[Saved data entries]
"""

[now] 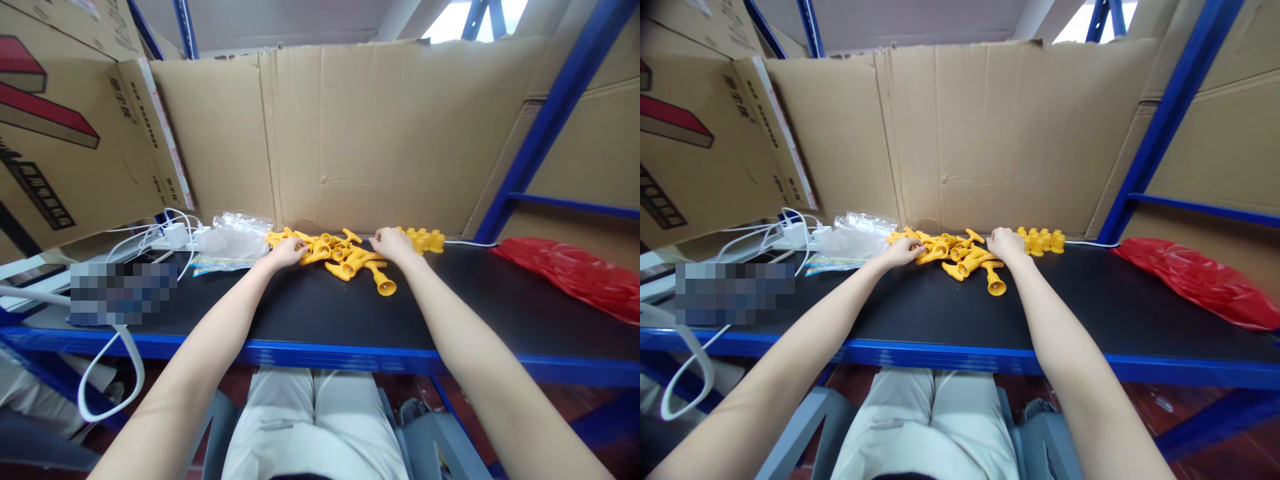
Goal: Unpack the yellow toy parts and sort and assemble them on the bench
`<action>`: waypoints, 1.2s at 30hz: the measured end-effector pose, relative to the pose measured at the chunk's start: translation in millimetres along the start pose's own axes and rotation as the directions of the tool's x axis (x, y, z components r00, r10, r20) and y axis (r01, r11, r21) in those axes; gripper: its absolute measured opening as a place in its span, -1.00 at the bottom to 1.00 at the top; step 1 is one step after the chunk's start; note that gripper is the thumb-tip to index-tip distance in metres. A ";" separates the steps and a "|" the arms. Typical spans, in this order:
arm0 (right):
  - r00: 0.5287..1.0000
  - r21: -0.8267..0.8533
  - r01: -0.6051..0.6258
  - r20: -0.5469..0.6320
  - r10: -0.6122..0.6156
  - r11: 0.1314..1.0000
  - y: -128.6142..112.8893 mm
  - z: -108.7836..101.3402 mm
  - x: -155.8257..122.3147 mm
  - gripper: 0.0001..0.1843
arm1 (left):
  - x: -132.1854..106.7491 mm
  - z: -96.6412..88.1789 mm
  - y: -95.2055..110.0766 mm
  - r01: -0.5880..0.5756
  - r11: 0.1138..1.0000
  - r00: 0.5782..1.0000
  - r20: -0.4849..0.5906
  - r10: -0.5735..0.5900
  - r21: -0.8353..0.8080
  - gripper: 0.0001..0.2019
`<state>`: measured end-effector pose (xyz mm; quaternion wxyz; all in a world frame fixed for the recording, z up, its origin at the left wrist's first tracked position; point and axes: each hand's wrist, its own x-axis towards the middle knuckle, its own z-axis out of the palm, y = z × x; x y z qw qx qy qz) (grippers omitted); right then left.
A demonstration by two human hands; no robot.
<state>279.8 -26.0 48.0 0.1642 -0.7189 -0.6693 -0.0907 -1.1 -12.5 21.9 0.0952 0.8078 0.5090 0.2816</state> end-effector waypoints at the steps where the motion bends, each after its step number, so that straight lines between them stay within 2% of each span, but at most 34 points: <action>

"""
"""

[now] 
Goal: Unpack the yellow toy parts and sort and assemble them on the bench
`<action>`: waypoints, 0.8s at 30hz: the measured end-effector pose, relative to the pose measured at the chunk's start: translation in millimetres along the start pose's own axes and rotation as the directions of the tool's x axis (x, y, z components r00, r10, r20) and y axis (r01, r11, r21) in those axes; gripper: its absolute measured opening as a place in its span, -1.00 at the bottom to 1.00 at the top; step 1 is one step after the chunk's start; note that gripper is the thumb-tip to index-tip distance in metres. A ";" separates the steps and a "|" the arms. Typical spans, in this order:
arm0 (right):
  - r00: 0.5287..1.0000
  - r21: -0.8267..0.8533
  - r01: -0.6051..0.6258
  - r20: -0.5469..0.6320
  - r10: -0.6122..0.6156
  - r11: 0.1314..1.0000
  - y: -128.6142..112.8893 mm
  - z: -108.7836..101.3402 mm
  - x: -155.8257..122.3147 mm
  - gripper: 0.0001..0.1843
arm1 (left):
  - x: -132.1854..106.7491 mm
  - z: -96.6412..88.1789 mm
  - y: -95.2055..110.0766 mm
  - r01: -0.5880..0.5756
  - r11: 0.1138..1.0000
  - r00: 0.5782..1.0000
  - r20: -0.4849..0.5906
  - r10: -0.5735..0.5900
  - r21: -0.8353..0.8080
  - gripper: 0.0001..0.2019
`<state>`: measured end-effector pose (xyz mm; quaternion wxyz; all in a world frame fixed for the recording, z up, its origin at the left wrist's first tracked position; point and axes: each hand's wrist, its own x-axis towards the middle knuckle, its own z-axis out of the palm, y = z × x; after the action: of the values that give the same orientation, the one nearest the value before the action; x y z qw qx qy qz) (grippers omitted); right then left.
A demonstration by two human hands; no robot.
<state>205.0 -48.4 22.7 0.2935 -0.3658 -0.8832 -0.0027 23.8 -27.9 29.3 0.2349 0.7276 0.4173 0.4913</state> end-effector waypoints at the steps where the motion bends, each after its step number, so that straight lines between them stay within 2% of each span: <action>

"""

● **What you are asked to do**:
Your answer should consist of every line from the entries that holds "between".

● **Output**:
<state>279.8 -26.0 48.0 0.1642 -0.7189 -0.6693 -0.0907 -1.1 -12.5 21.9 0.0952 0.8078 0.5090 0.2816</state> end-effector waypoints at the steps where the motion bends, each after its step number, so that straight lines between them stay within 2% of each span, but at most 34 points: <action>
<state>205.0 -48.4 22.7 0.2935 -0.3658 -0.8832 -0.0027 23.8 -27.9 29.3 0.2349 0.7276 0.4173 0.4913</state> end-effector waypoints at the steps where the motion bends, each after its step number, so that straight lines between them stay within 2% of each span: <action>

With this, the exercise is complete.